[Extracted records]
=== Begin Enclosure ===

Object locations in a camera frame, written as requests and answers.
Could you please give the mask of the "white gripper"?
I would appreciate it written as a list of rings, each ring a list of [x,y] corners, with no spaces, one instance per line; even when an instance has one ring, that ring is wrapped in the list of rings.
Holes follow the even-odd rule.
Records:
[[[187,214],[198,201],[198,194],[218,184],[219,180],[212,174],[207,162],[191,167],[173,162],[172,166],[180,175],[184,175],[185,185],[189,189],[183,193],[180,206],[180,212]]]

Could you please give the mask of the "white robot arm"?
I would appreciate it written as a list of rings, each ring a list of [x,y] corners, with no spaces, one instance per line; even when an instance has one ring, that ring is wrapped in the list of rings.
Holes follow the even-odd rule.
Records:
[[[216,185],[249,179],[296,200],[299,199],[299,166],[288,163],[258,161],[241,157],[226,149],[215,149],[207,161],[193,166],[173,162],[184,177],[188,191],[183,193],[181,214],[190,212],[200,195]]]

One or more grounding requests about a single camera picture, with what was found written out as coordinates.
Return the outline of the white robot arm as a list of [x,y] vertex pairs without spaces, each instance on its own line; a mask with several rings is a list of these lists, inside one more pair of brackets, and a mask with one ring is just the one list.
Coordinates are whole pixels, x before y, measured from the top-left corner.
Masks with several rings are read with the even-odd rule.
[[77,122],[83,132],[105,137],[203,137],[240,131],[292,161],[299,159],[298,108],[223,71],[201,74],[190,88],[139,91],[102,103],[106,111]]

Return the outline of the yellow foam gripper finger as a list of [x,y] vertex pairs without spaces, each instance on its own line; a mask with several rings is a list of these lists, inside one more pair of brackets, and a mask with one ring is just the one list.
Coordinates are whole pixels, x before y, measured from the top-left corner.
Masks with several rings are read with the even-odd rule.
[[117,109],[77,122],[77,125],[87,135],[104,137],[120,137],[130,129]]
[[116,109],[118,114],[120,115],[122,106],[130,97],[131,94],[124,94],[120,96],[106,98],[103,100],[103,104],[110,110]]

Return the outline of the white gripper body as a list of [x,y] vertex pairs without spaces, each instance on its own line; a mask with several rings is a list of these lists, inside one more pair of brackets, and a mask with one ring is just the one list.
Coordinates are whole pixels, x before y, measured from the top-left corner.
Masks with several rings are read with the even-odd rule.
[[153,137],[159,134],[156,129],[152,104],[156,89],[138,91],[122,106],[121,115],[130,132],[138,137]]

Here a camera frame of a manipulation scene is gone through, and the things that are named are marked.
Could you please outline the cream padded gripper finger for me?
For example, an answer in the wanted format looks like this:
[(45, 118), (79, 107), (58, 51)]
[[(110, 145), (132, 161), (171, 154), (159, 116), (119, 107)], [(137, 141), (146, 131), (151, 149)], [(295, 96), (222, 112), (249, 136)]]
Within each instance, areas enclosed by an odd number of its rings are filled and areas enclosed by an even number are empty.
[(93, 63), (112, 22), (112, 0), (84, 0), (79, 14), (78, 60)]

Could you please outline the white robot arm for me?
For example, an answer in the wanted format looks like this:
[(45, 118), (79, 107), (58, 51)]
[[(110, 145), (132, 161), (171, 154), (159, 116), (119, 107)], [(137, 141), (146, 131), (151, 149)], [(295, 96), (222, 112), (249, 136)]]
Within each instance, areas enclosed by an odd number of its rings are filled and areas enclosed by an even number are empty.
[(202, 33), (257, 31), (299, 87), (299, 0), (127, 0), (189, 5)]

=== End Enclosure ===
=== Begin Enclosure ===

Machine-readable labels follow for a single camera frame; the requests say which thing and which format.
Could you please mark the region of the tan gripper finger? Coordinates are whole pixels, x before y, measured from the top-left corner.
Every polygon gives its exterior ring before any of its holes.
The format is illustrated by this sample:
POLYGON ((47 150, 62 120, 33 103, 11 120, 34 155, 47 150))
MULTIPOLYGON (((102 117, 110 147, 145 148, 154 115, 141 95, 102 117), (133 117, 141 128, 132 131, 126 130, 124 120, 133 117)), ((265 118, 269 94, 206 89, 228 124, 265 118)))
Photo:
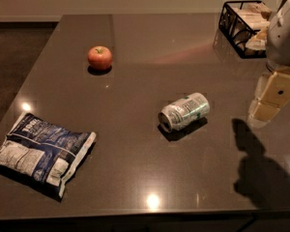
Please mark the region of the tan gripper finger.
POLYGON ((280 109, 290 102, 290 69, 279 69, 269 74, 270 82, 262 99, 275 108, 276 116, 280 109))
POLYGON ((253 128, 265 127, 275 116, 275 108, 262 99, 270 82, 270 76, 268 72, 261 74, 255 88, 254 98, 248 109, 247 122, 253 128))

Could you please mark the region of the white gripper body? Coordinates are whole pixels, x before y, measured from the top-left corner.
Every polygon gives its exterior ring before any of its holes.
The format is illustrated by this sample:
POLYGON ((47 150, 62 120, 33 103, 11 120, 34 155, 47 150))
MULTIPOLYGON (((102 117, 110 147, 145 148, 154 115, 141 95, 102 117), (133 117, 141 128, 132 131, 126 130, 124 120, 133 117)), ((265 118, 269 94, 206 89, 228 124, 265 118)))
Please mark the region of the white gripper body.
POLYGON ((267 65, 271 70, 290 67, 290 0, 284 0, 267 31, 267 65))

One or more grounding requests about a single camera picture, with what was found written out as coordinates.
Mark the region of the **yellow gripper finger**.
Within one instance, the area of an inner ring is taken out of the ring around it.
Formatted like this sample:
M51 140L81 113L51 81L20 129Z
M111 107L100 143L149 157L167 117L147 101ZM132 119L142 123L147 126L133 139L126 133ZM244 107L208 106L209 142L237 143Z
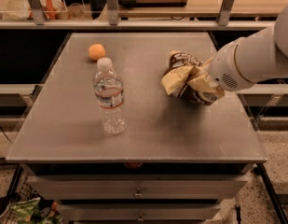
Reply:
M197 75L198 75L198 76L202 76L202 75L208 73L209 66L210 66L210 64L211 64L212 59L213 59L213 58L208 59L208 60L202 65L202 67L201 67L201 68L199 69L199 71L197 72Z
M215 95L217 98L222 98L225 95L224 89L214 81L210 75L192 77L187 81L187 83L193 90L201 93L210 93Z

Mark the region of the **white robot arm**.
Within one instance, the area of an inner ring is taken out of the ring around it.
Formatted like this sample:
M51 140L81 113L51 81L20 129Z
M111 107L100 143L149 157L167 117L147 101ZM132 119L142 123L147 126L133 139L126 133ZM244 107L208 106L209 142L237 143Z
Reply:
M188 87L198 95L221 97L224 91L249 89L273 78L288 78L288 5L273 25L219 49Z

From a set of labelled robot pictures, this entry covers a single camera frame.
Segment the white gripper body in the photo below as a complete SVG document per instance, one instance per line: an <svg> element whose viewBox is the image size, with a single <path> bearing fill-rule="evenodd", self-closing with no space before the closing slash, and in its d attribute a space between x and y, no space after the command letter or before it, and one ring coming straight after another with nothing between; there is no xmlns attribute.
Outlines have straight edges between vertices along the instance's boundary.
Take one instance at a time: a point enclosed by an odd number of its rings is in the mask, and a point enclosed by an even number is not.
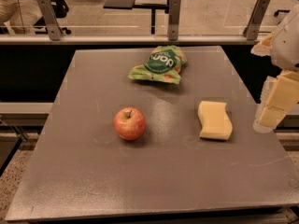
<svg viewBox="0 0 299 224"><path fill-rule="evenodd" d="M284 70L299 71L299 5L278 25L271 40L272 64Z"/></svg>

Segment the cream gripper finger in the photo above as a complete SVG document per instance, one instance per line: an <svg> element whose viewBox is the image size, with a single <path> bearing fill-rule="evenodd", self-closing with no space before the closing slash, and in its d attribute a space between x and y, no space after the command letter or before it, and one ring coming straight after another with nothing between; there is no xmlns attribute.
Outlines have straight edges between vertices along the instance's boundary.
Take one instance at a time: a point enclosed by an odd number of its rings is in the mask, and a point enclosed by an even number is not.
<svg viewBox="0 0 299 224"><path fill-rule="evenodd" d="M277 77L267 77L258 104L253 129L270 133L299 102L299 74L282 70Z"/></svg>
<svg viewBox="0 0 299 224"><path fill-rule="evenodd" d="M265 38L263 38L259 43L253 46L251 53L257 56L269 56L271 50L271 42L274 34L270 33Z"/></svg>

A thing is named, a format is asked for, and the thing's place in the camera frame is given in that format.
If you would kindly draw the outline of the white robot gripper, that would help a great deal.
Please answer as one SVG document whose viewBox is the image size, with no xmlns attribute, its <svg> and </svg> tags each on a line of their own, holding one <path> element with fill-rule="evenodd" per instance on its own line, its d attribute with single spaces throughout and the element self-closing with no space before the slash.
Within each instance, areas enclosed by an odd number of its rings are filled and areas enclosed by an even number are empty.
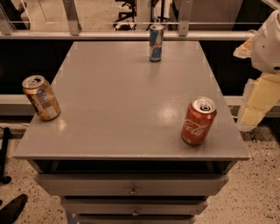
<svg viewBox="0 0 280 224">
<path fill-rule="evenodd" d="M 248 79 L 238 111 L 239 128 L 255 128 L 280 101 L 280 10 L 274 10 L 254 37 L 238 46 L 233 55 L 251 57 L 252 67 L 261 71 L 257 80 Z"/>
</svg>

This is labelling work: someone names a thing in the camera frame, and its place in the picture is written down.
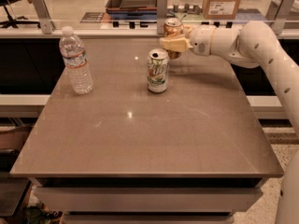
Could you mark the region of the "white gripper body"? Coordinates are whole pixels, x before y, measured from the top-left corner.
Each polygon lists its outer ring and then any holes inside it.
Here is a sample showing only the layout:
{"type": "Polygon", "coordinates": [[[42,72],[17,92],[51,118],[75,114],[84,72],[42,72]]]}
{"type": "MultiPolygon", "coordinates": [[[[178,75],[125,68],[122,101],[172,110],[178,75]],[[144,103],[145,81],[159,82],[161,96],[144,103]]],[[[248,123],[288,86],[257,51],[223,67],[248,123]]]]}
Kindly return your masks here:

=== End Enclosure ===

* Task description:
If a line in the records has the word "self", copy that line.

* Answer to the problem:
Segment the white gripper body in the photo below as a complete SVG document per instance, one instance per line: an <svg> element whose viewBox is the image size, with a single <path> bearing fill-rule="evenodd", self-closing with no space before the closing slash, and in its d attribute a space between x and y, no space after the command letter or before it, and one ring coming straight after another with nothing between; there is no xmlns attribute.
Segment the cream gripper finger in the photo above as a complete SVG document per instance, one instance per line: an <svg> element whose viewBox is the image size, with a single <path> bearing fill-rule="evenodd", self-closing with no space before the closing slash, and in its d attribute a space between x and y, no space after the command letter or before it, and one ring coming straight after another with nothing between; there is no xmlns attribute.
Please answer as one SVG document whose viewBox is the image size, with no xmlns attribute, its <svg> and </svg> tags each on a line of their own, holding one <path> element with fill-rule="evenodd" per instance on its own line, its d attribute with single spaces throughout and the element self-closing with no space before the slash.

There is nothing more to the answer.